The Orca Aero is Orbea’s first ever dedicated aero road bike. Its initial public outing was at the Tour de France, where it became one of the very first road bikes to take advantage of the UCI’s relaxation of their 3:1 aero profile rule. Not that most of us are troubled by UCI racing regulations, but for a major manufacturer to commit full development efforts to a new race bike they need to be certain that it will get a proper field test in the pro ranks.
Orbea now have four different variants in their Orca carbon race line-up, with models that range from fast leisure riding, through super responsive and super light bikes, to the new full-on aerodynamic road bike that is the Orca Aero.
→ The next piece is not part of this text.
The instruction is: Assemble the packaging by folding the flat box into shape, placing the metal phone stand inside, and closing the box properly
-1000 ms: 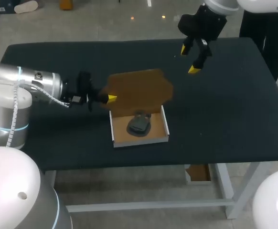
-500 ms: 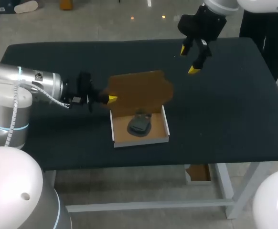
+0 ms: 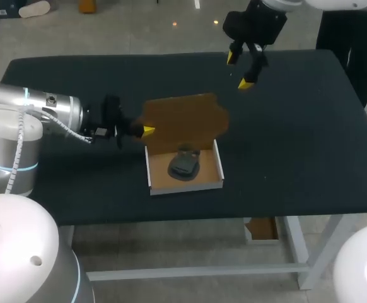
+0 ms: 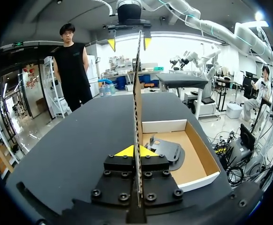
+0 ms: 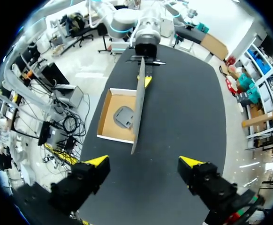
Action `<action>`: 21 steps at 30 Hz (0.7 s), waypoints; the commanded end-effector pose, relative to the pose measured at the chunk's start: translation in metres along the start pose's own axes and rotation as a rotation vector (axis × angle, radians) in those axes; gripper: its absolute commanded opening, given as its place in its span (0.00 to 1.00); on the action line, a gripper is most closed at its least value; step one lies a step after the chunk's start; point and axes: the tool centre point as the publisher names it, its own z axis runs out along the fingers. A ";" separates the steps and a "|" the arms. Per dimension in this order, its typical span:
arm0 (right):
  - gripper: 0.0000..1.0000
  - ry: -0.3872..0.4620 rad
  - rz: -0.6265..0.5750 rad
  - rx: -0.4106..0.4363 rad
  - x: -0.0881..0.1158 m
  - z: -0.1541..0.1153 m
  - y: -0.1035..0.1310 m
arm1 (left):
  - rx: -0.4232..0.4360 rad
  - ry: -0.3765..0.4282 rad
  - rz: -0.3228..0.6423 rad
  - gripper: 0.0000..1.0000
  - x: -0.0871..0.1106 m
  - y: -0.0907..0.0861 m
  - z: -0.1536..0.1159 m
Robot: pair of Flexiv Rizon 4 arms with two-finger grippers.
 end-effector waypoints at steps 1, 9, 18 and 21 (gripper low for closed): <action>1.00 0.069 -0.002 0.039 -0.023 0.001 0.014 | 0.001 -0.001 0.001 0.00 0.000 0.000 0.000; 1.00 0.076 -0.013 0.107 -0.048 -0.001 0.041 | 0.001 -0.001 0.001 0.00 0.000 0.000 0.000; 0.46 0.104 0.010 0.190 -0.065 0.021 0.068 | 0.001 -0.001 0.001 0.00 0.000 0.000 0.000; 0.47 0.112 0.012 0.208 -0.065 0.032 0.075 | 0.001 -0.001 0.001 0.00 0.000 0.000 0.000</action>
In our view it’s also one of the best looking full-aero road bikes available – with quality that just oozes out of every design feature and tube profile.
Verdict: If you’re in the market for an aero bike, the Orca Aero has to be a very strong option. It just feels fast and slippery and has a bang-up-to-date design with impressive aerodynamic credentials. But this isn’t bought at the expense of comfort, with the Orca Aero comfortable for longer excursions on less-than-perfect road surfaces. And you have an extensive range of customisation options, many at zero cost, so that you can specify the Orbea Orca Aero to meet your needs and tastes. Cycling Weekly
The relaxation of the UCI’s 3:1 ruling, means that Orbea have been able to adopt more aerodynamic profiles that whose the length vs width exceed a 3:1 ration, with the fork being possibly the most noticeable aero-specific feature of the new bike. The wider fork, for decreased turbulence adjacent to the wheel, and increased depth of the fork blades deliver a four-watt saving – and the disc brake only frameset also saves a further two-three watts over the sue of rim brakes.
The main frameset tubes feature a truncated profile that reduces drag significantly, while remaining stiff, compliant and unaffected by side winds – the new regulations would make it possible to design a frame with even deeper profiles. But Orbea are aiming the Orca Aero firmly at the practical world of bunch racing, sporting leisure riding, and mass entry triathlon, so it needs to handle and perform just like a non-aero road racing bike, without the drawbacks of an extreme aero time-trial style bike. All-in-all the Orca Aero delivers a huge average savings of 27 watts over their already aero-tweaked Orca OMR!